Does your husband know you are seriously considering divorce? Or does he just think it’s idle talk?


----------



## LATERILUS79 (Apr 1, 2021)

Blondebetty said:


> I’ve never looked at it that way. Thank you!
> I did ask him to get his testosterone checked but he won’t. It wasn’t like this in the beginning, but has been like this probably the past 10 years or more. I’ve tried is there anything I can do differently to make him want to. I’ve tried to lose weight to see if that was an issue, that didn’t work. I’ve bought games, dice, toys, you name it and nothing has seemed to help.


You will have NO ISSUES out in the dating market. I can assure you. Quality men would jump at the chance to be with someone that bonds through touch. 

If I was in your position, I would give him one last shot. Get your T levels checked. Get to therapy. If he refuses, tell him that it is OK. That is his choice. No one can make anyone else do what they want them to do. As such, you'll be filing for divorce so that you can go find a man that will treat you properly. Let him know that it is ok that he wants to live his life this way. Let him know that you support him in his choices...... just not as your husband. 

Then you need to MEAN IT. do not bluff. Follow through.


----------



## Blondebetty (Dec 27, 2021)

Beach123 said:


> Does your husband know you are seriously considering divorce? Or does he just think it’s idle talk?


He doesn’t know. He knows we’re not in a great spot and I’m struggling, but not that I’m considering divorce.


----------



## Beach123 (Dec 6, 2017)

Blondebetty said:


> He doesn’t know. He knows we’re not in a great spot and I’m struggling, but not that I’m considering divorce.


So why not be honest with him and tell him?


----------



## Blondebetty (Dec 27, 2021)

Beach123 said:


> So why not be honest with him and tell him?


Well that’s kind of the whole point of my post. I felt selfish and like I didn’t have enough reasons per se. I’m scared and frustrated at myself that I can’t just be okay with how things are.


----------



## SunCMars (Feb 29, 2016)

Blondebetty said:


> I just feel so selfish using that as a part of why I want a divorce. I have asked him multiple times to give more effort though. I’m not saying we have to have sex everyday but a few times a week or even just showing signs of being interested in me. Like hugging or kissing anything.


Your wants and needs are normal, and very reasonable.

.............................................................................

Suppose, I infer that I know why he is not interested in you sexually.

And suppose, I had $1000 dollars in an envelope and told you that you could have it, if you could properly identify why he does not want to have sex with you, what would you say?


----------



## Cynthia (Jan 31, 2014)

Your husband should know that you're considering divorce. Tell him that you need to have an important conversation when the kids are in bed, so he's prepared. Don't put it off. 

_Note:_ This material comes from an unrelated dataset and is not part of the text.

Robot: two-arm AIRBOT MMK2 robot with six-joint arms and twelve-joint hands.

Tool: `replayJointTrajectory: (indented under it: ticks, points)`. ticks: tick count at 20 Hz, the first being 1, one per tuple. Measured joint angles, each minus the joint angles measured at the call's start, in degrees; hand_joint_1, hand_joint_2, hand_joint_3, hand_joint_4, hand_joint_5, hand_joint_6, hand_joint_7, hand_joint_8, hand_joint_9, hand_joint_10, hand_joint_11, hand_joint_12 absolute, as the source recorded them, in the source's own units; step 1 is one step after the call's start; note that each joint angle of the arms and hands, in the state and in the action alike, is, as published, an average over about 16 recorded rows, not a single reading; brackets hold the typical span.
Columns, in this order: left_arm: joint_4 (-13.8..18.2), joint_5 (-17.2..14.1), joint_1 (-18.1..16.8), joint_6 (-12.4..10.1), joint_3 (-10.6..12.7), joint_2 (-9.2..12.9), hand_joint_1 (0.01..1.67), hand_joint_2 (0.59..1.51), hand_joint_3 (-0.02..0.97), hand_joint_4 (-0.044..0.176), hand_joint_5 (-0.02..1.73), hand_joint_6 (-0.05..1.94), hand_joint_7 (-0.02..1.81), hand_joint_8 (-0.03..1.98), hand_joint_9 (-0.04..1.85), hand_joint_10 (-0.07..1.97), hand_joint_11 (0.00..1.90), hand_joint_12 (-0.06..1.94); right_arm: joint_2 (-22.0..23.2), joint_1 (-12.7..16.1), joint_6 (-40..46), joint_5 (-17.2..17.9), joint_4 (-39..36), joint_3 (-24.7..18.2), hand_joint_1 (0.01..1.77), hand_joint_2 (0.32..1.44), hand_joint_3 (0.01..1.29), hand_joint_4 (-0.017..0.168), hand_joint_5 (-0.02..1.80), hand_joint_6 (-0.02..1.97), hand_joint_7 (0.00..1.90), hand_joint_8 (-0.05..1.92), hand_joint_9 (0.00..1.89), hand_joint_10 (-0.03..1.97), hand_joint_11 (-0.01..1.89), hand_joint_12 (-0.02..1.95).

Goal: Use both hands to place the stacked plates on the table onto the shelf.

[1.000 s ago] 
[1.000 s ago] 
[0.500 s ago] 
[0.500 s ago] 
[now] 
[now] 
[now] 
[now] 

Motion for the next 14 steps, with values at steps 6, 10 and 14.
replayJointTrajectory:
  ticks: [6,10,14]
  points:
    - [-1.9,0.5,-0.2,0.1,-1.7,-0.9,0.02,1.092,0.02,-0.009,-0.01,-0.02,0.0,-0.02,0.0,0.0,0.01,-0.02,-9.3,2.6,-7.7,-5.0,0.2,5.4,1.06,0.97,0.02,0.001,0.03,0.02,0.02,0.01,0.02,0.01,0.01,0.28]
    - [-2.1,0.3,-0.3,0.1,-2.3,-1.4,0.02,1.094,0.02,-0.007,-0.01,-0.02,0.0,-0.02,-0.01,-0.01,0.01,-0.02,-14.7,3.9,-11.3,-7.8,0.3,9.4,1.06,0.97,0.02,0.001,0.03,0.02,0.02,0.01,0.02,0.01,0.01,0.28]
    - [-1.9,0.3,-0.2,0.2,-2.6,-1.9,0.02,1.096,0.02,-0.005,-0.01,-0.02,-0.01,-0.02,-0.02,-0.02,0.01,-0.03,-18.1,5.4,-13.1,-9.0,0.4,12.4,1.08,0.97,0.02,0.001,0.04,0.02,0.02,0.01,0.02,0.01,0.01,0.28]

Sent from my SM-G965U using Tapatalk


----------



## sokillme (Jun 10, 2016)

I want to divorce you.

Seriously just come out and say it. Rip the band-aid off. If you give him a bunch of reasons why he is just going to double his effort for a while and it's clear you are already gone. Don't waste your time. 

He will get over you and probably meet someone else and be happy after a while.

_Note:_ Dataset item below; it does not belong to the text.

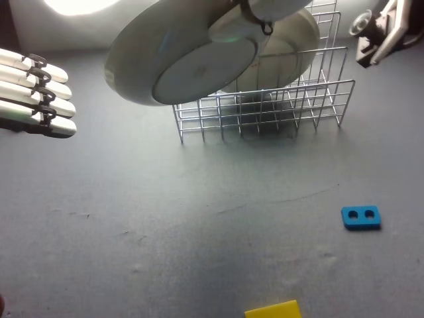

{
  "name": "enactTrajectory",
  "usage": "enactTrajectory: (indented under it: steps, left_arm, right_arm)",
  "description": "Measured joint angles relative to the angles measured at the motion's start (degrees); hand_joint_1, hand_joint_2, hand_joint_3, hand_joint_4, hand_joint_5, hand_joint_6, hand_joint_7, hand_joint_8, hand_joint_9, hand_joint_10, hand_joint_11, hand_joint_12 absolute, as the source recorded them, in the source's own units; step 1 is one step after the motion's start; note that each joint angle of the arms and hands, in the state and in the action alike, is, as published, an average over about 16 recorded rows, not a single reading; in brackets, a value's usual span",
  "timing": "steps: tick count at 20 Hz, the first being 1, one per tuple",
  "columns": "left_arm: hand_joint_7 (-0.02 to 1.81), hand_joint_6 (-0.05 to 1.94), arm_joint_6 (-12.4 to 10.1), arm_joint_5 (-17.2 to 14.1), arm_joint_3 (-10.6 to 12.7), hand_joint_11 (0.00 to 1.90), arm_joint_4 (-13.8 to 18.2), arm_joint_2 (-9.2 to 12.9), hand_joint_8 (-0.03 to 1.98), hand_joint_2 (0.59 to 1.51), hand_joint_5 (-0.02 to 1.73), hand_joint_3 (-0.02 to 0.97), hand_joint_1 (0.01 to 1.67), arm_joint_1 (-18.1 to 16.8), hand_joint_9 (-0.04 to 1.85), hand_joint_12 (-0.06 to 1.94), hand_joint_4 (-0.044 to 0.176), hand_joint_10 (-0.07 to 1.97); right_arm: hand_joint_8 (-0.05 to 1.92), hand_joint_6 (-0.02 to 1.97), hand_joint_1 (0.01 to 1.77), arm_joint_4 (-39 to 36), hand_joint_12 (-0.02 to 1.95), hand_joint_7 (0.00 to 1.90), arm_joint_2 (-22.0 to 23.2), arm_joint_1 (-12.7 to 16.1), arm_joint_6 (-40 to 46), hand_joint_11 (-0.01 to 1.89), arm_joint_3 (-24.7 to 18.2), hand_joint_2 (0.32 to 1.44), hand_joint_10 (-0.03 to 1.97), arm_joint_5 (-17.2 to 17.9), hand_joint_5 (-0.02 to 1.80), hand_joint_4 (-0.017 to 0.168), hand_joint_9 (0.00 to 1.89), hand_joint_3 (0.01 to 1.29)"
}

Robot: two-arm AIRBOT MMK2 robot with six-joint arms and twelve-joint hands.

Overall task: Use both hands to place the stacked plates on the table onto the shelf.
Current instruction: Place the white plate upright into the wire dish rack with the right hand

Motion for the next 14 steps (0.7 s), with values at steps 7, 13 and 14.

Yes it's going to suck but your post makes it clear you are done trying.


----------



## Talker67 (Apr 7, 2016)

Can i offer a really simple solution you can try instead of divorcing?
hire a maid.
Maid service can come in once a week, and thoroughly clean the entire house, for like $100 a time. then all you have to do is small stuff like doing the dishes after dinner, or cleaning up small spills.
It will give you a lot more free time, and your husband is now helping you by helping to pay the maid's bill.

You can do more still by having a drycleaner pick up your laundry, get a yard service to mow the lawn and fix up the flower beds, and so on. 

Get one of the online bill paying apps, and use it to AUTOMATICALLY handle the bills. Instead of writing checks and mailing bills, have it all done with the click of a mouse.

YOU do not have to be superwoman and do it all!

take your extra time now to go to college for night courses, take up a new hobby, take up a new sport, go for hikes in the woods, and so on. It will give you new exciting things to do while giving you and your husband some space/time apart from each other.

in other words, what you perceive as a "failed marriage", might just be an illusion because your life is filled up with boring tasks that you do not enjoy doing, nor perform them very well. free yourself from those tasks.


----------



## Blondilocks (Jul 4, 2013)

Relieving herself of the burden of chores will not affect her husband's aversion to physical touch. She'll just have more time to notice that he won't hold her hand, put his arm around her shoulders, pull her in for a bear hug, plant a sloppy kiss on her for the fun of it, pinch her butt, cop a feel or cuddle on the sofa with her.

Basically, she has a third child to care for.


----------



## Mr.Married (Feb 21, 2018)

Being untouched by the one you love is a dead end that will evaporate your soul little by little. You REALLY need to be honest and forthcoming with him immediately. The conversation isn’t a blame game ... it is a serious heart to heart about marriage requirements. I say you give him one last chance with him having the knowledge of divorce pending the outcome. It’s not fair for you to live like this but not fair to blind side him either. I’m a man and I can say that sometimes you need to hit us upside the head to make us listen ...... make sure he understands.


----------



## Mr.Married (Feb 21, 2018)

Talker67 said:


> Can i offer a really simple solution you can try instead of divorcing?
> hire a maid.
> Maid service can come in once a week, and thoroughly clean the entire house, for like $100 a time. then all you have to do is small stuff like doing the dishes after dinner, or cleaning up small spills.
> It will give you a lot more free time, and your husband is now helping you by helping to pay the maid's bill.
> ...


I’ve never seen the chore master husband get laid from his dead bed wife so I doubt it works in reverse as well.


----------



## Blondilocks (Jul 4, 2013)

I don't understand how a man can claim to be blindsided when the issue has been discussed multiple times and he has even attempted to change. It's insulting that he would need an ultimatum to consider her need for human touch. It wouldn't work, anyway, as he is how he is. This is a basic incompatibility issue. A leopard can't change its spots.


----------



## lifeistooshort (Mar 17, 2013)

Blondilocks said:


> I don't understand how a man can claim to be blindsided when the issue has been discussed multiple times and he has even attempted to change. It's insulting that he would need an ultimatum to consider her need for human touch. It wouldn't work, anyway, as he is how he is. This is a basic incompatibility issue. A leopard can't change its spots.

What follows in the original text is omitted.